The number of adults who say they have had high cholesterol at some point in their lives has gone up, and that may not be a bad thing, according to the CDC.
A new survey of adults nationwide suggests that they are learning the importance of checking their cholesterol. This awareness, not new cases, is likely the reason the numbers have gone up, the report's authors write.
This may well be true. In a CDC report published earlier this year, researchers found that the overall level of high cholesterol among adults over 20 had dropped from 18% to 13% between 2000 and 2010.
The report drew on data from the Behavior Risk Factor Surveillance System (BRFSS), a telephone survey conducted by the CDC. More than 350,000 American adults take the survey each year. Questions about cholesterol are asked every two years.
In 2005, 72.7% of U.S. adults over 18 said they had had their cholesterol checked at least once in the previous five years. By 2009, that percentage had risen to 76%.
Among those who had been tested in 2005, a third of them reported being told they had high cholesterol at some point in their lives. Four years later, in 2009, 35% said their cholesterol was high or had been so in the past.
Highs and Lows in 2009
84.5% of Washington, D.C., adults said they had been tested for high cholesterol, compared to 67.7% of Idaho adults.

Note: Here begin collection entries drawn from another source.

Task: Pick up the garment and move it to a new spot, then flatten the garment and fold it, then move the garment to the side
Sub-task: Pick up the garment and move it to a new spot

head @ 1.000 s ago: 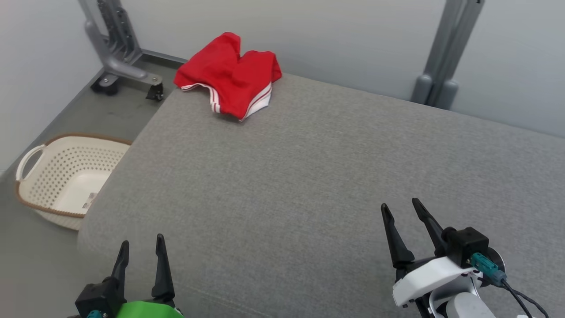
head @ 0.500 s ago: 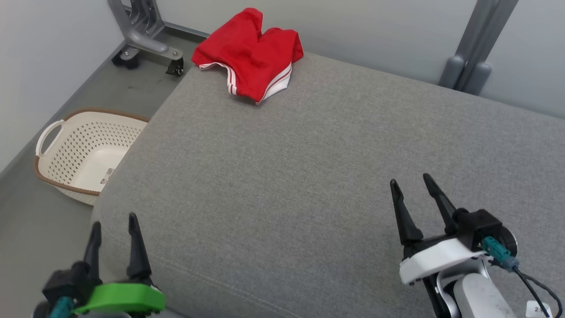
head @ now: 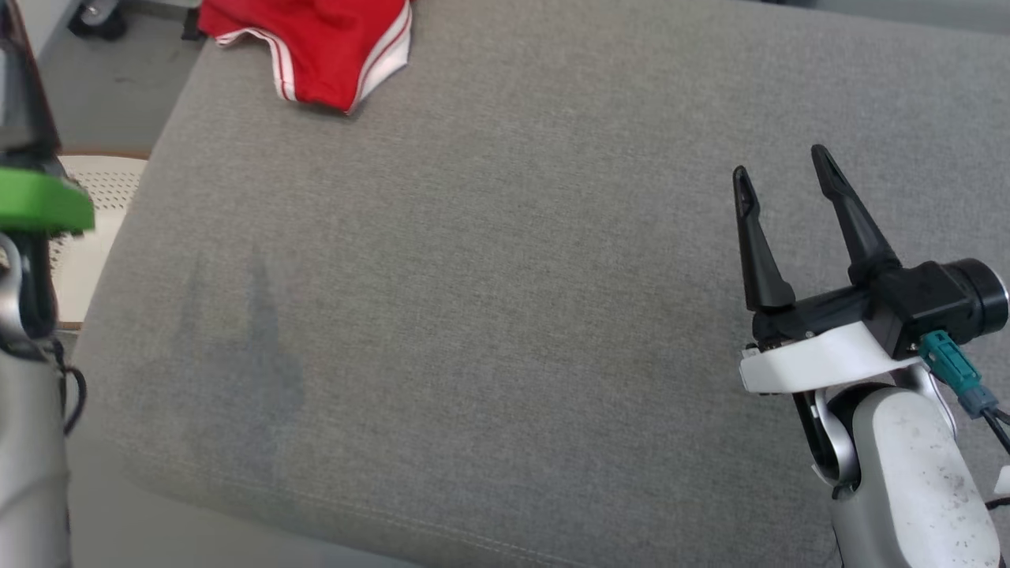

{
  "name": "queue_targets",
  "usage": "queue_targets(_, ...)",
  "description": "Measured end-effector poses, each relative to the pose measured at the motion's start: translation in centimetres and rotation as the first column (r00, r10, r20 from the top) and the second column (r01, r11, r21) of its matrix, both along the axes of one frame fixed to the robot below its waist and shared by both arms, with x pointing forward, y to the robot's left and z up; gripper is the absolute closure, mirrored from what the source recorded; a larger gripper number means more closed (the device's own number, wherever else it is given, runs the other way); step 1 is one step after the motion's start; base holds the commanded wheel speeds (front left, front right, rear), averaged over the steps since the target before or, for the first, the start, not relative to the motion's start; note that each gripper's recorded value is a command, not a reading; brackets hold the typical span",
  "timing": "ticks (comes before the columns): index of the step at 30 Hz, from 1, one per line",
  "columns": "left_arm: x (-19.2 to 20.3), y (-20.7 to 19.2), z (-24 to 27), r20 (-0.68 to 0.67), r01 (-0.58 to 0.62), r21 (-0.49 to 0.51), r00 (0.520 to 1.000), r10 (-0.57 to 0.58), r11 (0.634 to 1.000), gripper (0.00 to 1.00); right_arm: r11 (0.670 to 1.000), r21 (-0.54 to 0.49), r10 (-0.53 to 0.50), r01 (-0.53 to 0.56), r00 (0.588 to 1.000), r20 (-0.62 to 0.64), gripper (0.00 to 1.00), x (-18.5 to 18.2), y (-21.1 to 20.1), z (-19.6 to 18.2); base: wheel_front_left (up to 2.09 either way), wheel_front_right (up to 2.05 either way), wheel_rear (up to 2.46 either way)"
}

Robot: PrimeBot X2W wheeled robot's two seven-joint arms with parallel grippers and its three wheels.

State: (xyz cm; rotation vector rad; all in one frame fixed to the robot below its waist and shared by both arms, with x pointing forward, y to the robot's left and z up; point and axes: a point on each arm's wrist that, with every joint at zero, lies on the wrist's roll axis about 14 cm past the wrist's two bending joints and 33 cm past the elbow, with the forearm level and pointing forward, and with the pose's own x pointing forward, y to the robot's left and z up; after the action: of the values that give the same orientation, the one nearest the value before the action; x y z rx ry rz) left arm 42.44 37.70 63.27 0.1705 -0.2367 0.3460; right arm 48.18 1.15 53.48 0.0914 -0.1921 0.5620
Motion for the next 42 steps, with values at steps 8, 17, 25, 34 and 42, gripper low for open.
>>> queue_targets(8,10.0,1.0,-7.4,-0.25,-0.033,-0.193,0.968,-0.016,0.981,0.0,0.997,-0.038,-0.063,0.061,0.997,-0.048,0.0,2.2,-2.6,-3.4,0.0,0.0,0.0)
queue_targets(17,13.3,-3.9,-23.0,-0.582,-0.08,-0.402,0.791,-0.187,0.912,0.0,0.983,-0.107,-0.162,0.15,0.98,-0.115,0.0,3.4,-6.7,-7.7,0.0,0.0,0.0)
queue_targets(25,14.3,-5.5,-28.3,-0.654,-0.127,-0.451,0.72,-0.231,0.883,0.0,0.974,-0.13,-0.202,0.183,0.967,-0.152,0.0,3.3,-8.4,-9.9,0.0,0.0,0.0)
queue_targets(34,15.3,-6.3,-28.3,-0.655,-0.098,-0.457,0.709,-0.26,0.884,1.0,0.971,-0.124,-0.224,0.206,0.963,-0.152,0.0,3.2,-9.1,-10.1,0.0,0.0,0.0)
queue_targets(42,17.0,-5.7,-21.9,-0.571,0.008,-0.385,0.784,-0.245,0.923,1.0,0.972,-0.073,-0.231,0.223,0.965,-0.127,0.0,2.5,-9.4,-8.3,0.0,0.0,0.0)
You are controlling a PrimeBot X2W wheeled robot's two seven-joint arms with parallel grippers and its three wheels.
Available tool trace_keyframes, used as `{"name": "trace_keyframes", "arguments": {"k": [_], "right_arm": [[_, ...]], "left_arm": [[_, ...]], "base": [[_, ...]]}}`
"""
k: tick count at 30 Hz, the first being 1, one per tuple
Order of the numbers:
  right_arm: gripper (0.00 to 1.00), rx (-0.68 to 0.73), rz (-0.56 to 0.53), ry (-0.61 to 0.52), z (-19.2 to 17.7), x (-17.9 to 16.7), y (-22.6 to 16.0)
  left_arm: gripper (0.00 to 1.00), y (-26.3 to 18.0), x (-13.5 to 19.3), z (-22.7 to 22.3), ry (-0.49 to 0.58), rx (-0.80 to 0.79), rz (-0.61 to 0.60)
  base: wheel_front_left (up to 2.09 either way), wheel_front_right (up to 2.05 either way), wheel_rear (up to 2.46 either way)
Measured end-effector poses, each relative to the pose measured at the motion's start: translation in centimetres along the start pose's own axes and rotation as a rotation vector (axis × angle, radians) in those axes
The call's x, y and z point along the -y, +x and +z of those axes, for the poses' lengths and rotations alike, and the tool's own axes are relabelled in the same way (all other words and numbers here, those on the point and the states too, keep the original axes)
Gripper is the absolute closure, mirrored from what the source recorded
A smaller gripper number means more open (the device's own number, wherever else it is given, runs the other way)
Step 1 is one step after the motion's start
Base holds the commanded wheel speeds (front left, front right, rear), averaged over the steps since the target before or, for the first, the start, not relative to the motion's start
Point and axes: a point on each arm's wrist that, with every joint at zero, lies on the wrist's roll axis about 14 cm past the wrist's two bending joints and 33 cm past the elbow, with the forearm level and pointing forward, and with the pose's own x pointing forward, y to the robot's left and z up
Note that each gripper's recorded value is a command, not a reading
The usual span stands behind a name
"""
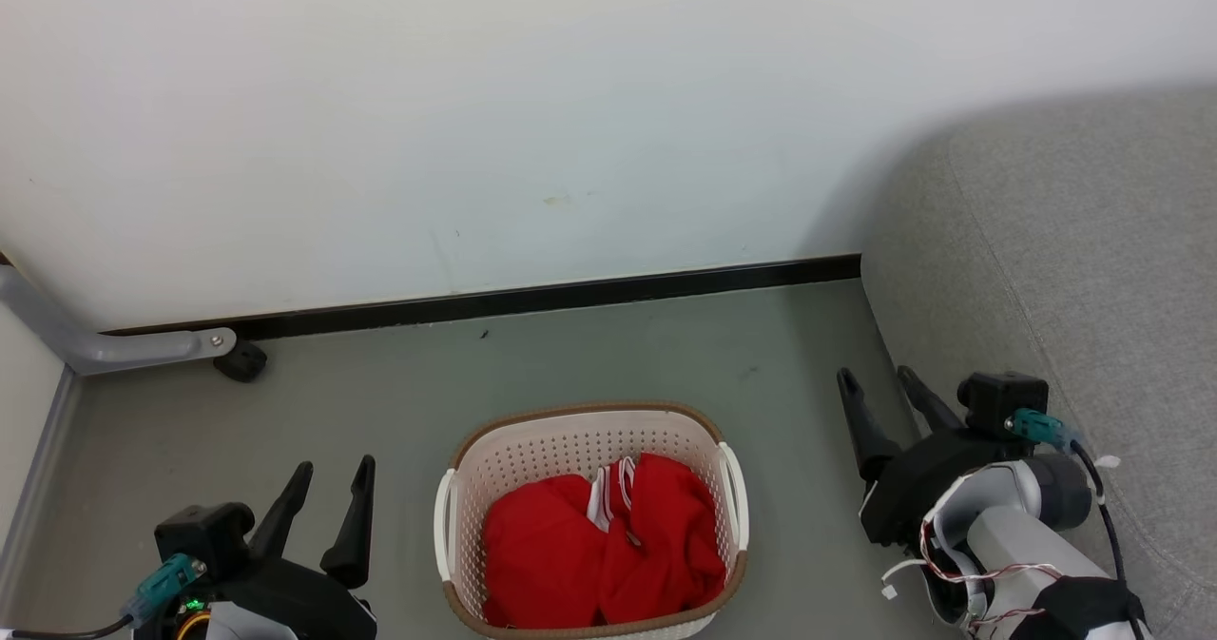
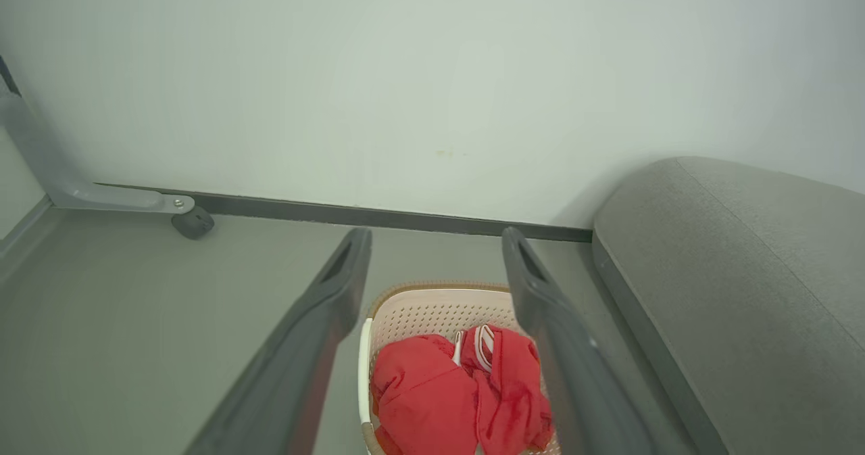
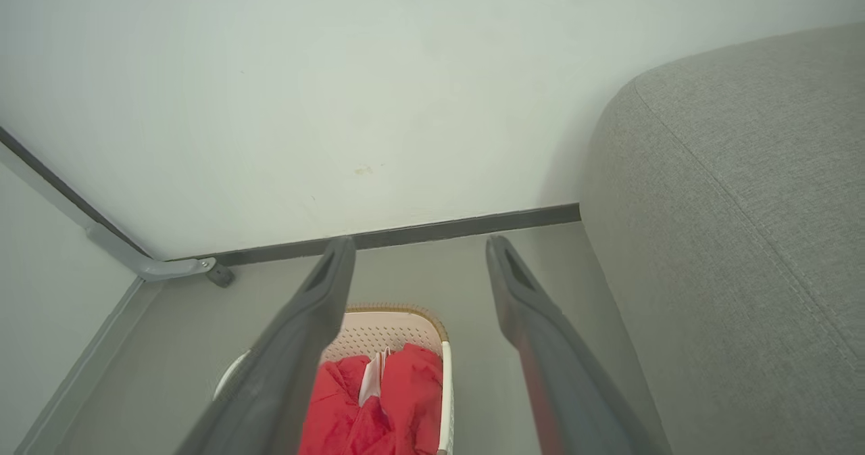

Most states showed a big rise in testing between 2005 and 2009. Eastern states had generally higher rates of testing than Western states.
94.7% of adults 65 and older said they had been tested, compared to 63.2% of adults ages 18 to 44.
54.4% of adults 65 and older said they currently had or had had high cholesterol, compared to 23.7% of adults ages 18 to 44.
More men reported high cholesterol than women: 37.5% vs. 32.6%.
More Hispanics and Asian/Pacific Islanders reported high cholesterol than other groups (36.3% and 37.5%, respectively) -- 33.1% of African-Americans said they had or had had high cholesterol.
New Mexico, at 30.5%, had the lowest percentage of adults reporting high cholesterol. Texas, at 38.8%, had the highest. About a third of all states showed an increasing number of adults who reported high cholesterol.
Finding high blood cholesterol early through testing is the first important step to treatment and lowering the risk for heart attack and stroke, the report’s authors write.
Public health experts, medical experts, and health educators should emphasize cholesterol testing, especially for young adults, men, Hispanics, and those with lower levels of education, they write.